Very impressive in very many ways. I can’t imagine building a game under the preposterous pressure that the kickstarter crowd (indeed the whole gaming industry?) put on top of this project. Have expectations ever been that high… ever?

Other than over-using the wiring puzzle and a couple too many fetchquests, I thought the puzzle design overall was really, really good. In my book they could have cut 30% of the puzzles and it would have been a better game though, but I realize a lot of people want “challenge” and indeed prefer to get stuck a little now and then. Difficult crowd to please…

Story-wise it kinda felt like the game was trying to tell too many stories at the same time which sorta left focus drifting. The scope of it all would probably have been better off if cut down a little bit, but overall I think it… sorta worked.

I really like what they did with the camera moving in and out and jumping between different views in conversations and transitions. Really pushing away from traditional one-view-per-room adventure games. It added A LOT of dynamic and made what usually becomes droning dialogue a lot more vivid. Overall the game featured a lot of motion (many parallax layers, particles, small animations) which I believe the genre sorely needs more of.

Another touch I really appreciated was letting the characters keep on talking while walking away from the most recent interaction.
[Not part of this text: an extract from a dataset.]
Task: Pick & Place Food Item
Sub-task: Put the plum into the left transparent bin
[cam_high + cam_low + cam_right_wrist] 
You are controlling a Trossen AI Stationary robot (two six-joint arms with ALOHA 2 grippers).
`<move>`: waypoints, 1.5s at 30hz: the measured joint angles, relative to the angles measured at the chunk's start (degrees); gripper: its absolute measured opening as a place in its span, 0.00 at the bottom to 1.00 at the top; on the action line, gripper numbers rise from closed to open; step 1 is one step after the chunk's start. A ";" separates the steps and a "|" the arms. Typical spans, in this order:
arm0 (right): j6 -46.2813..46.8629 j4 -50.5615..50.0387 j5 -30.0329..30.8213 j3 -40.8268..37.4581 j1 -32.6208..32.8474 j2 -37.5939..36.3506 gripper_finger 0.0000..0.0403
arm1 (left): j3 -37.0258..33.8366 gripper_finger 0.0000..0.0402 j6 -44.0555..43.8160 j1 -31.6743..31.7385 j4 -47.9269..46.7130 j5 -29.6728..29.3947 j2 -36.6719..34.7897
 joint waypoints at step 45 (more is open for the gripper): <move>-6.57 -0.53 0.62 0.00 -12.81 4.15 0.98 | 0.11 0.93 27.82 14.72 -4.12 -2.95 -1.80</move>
It made everything flow a lot nicer than in traditional point n clicks where talks are generally cancelled out by new interactions.

Music was awesome. Voice cast was awesome. Humor worked for me, no laughing out loud but I hadn’t really expected or wished for that either. Dialog overall was OK.

Overall a game that pushed surprisingly many boundaries for profiling itself as a traditional point n click adventure. They could easily have stuck to old-true formulas but instead dared venture into more complex uncharted territory. It’s not surprising that the project ballooned!

It wasn’t another Grim Fandango as I certainly had hoped - but it sure turned out a high quality point n click adventure game.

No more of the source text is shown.